A largely pointless month, March grew like a moist fungus to fill the gap between despair and hope, and today clocks in at a healthy 31 days.

March shuffles into the year like a sympathetic middle manager, apologising for the behaviour of its predecessors and promising better times ahead. It promises you the start of Spring and the joy of Easter, but only occasionally delivers these things. This flakiness makes it generally unpopular.

4. April

Like a dashing Norwegian TV host, April emerges rosy-cheeked from the side-line before March has even gathered its things, whipping up the crowd and cupping its ear to hear our cheers.

You want crisp sunny afternoons? April’s got it. You want baby lambs frolicking in fields? April’s got it. You want MOTHER….FUCKING…..EASTER?! April’s got it (sometimes).

a lamb with transparent background

5. May

A largely unremarkable filler month, the uncertainly that surrounds May is a direct consequence of its name’s use as a modal verb, leading us to question its purpose and nature more than any other month.

Multiple bank holidays are thrown at us in a desperate bid for popularity, but May’s widespread appeal has been on the decline since Pagan times and it would be no surprise to see it phased out over the coming years.  In the west, it signals the end of Spring and the death of the lambs.

6. June

The monthly equivalent of a day-old croissant, June was once a headline act but has since fallen back to become the reliable hype-man for Summer Club.

June is there for you.
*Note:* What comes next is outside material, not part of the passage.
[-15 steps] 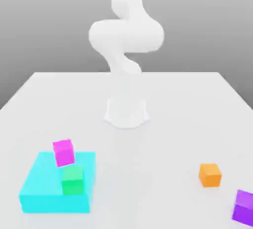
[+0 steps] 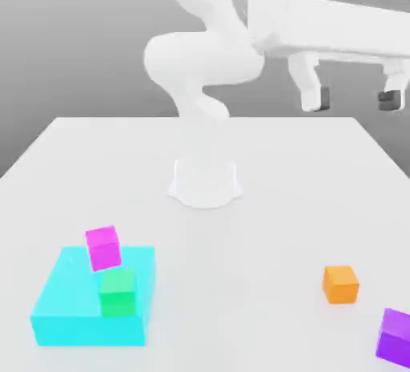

June stands behind you muttering “yeah, bitch” when you’re having an argument in Tesco. June looks after your kids whilst you’re having your annual crack-binge. June knows you won’t remember any of the time you spent time together, but it doesn’t mind.

7. July

One of the most popular months on the calendar, July made its name as part of a dream-pop quartet in the mid-90s before finding its place in the heart of Summer Club. Coming in at a frankly decadent 31 days of long, carefree evenings and 10-night all-inclusive holidays on the Costa Brava where it’s actually a little too hot for your liking, July is textbook example of how a month should operate.

July should not be trusted with anything important.

8. August

August wants to fight you. August is getting up in your face, then kissing you on the lips. It’s intimidating, but in a good way. There’s nothing better than August. August knows that. August knows you know that. August knows you know that it knows that you know that. It doesn’t matter, August is going to eat you like a grape.

9. September

Like a friend of your parents who you suspect might be partial to a sex-party, September arrives just in time for those final, vulnerable moments of Summer Club. September pours you a glass of rosé and puts Best of Ambient 2010 in the CD player. September knows a guy who sells jazz cigarettes.

Days pass, 30 of them, each a little worse than the one before, and soon you find yourself in the lawless wasteland of Autumn. September has left. It didn’t say goodbye. Some of your cutlery is missing.

10. October

One of the great mysteries of the western calendar is the shapeless, foggy mass known as October. Although seemingly without purpose or any discernible features, October is now widely accepted as a month due to its 31-day duration.

11. November

Once upon a time, there was only November. November was the template for all other months to follow; 30 days, single season, -ber ending; and little has changed in the 65 years since the inception of the western calendar.

November stares silently at the horizon like a Cornish sea captain scarred by an incident of which it will not speak. It wants nothing from you. It gives you nothing.

12. December

December arrives with much fanfare, stepping out of its limousine like an ageing Latin diva. The world swoons.

December will put on a disorientating Coca-Cola-inspired party extravaganza, as it has done since Jesus times, but not before handing you a list of seemingly impossible rider demands and making you watch the 3-hour romantic sci-fi epic it made with Tom Selleck in 1985. It pauses the VHS after each scene to tell you a soul-crushingly dull backstage “secret” and ask you for your “honest” feedback on its performance. You say that you like it, but inside you are lying on your death-bed, ready for the darkness to wash over you.


That’s it. It’s over. That’s all 12 months.